> **What to work on**
Show me each line of the listing below where the word "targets" appears.

━━━━━━━━━━━━━━━━

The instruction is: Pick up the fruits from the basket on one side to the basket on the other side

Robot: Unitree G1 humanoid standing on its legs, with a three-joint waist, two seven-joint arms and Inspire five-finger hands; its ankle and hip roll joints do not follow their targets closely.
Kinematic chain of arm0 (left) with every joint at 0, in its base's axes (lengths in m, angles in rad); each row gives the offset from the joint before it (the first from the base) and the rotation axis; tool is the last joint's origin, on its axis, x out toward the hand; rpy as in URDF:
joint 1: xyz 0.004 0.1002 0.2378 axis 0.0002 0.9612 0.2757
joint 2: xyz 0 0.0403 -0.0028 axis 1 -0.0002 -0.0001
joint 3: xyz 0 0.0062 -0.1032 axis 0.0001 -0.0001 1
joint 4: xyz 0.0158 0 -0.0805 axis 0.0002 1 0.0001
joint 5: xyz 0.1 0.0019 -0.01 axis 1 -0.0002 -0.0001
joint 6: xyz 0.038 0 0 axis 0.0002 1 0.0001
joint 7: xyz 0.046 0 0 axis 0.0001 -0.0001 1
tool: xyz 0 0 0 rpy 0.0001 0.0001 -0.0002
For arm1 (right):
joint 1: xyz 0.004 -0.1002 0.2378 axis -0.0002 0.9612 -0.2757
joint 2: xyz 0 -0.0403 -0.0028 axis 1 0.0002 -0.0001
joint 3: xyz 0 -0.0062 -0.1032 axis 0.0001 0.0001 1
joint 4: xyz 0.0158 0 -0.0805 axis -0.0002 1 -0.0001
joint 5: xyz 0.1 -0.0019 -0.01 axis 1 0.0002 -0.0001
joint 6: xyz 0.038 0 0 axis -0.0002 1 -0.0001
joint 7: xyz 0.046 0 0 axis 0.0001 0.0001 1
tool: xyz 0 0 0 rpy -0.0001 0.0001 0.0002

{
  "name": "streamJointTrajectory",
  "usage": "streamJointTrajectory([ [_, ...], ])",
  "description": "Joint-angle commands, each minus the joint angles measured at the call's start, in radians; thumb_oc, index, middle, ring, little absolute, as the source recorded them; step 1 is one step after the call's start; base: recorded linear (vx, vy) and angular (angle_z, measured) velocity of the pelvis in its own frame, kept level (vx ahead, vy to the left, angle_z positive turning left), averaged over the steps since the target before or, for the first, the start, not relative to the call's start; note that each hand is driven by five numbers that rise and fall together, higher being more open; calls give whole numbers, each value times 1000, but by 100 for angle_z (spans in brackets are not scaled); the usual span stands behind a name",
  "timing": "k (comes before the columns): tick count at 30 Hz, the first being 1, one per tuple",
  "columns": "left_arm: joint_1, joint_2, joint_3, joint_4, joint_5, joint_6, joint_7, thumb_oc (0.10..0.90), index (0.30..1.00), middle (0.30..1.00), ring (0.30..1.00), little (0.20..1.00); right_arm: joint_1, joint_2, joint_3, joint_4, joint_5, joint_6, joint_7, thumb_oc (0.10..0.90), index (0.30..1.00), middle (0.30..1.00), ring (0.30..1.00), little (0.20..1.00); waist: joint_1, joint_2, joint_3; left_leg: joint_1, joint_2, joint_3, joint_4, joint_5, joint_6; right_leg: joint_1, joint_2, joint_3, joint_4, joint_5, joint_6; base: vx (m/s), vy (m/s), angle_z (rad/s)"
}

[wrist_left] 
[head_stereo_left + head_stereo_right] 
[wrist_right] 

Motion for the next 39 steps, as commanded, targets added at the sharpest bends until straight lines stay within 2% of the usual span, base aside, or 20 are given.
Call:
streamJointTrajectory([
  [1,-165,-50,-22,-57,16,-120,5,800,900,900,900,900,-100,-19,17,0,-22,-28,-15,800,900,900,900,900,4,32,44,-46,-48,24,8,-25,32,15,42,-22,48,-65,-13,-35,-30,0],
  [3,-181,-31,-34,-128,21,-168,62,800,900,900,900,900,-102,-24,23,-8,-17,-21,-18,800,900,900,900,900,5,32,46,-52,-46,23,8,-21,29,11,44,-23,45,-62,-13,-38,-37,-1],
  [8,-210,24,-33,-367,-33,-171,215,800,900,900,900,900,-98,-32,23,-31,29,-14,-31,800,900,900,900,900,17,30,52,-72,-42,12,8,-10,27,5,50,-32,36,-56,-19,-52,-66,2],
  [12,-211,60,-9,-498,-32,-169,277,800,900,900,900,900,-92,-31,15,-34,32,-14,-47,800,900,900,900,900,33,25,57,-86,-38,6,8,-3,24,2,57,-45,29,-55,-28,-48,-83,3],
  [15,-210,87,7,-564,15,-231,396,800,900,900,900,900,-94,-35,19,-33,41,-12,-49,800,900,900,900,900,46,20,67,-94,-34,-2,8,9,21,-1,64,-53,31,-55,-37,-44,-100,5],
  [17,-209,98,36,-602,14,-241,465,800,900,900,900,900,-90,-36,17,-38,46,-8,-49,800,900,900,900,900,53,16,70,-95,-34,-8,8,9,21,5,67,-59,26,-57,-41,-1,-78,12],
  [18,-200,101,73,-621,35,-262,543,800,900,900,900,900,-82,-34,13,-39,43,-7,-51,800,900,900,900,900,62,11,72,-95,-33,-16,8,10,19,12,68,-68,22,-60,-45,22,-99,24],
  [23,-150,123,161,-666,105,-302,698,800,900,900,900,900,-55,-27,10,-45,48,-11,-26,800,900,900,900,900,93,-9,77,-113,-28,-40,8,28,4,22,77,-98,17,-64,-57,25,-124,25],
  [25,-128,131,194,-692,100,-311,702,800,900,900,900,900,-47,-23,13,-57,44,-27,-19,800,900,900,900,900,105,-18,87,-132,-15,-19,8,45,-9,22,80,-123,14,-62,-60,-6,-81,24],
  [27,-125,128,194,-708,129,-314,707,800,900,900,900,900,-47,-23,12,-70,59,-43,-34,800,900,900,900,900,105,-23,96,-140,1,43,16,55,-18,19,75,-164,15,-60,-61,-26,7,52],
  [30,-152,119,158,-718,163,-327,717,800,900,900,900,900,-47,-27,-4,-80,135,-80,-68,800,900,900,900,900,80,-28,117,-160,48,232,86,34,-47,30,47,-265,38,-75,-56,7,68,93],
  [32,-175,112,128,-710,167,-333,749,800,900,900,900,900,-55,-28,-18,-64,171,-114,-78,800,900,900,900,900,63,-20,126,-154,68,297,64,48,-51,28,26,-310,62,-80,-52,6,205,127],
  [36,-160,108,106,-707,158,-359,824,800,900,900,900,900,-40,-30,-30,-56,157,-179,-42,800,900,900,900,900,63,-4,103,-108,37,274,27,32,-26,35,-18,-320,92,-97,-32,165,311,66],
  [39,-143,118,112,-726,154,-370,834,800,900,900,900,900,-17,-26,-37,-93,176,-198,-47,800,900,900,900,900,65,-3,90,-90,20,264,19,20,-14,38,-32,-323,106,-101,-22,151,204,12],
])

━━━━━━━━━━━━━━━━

> **Written response**
Robot: Unitree G1 humanoid standing on its legs, with a three-joint waist, two seven-joint arms and Inspire five-finger hands; its ankle and hip roll joints do not follow their targets closely.
Motion for the next 39 steps, as commanded, targets added at the sharpest bends until straight lines stay within 2% of the usual span, base aside, or 20 are given.

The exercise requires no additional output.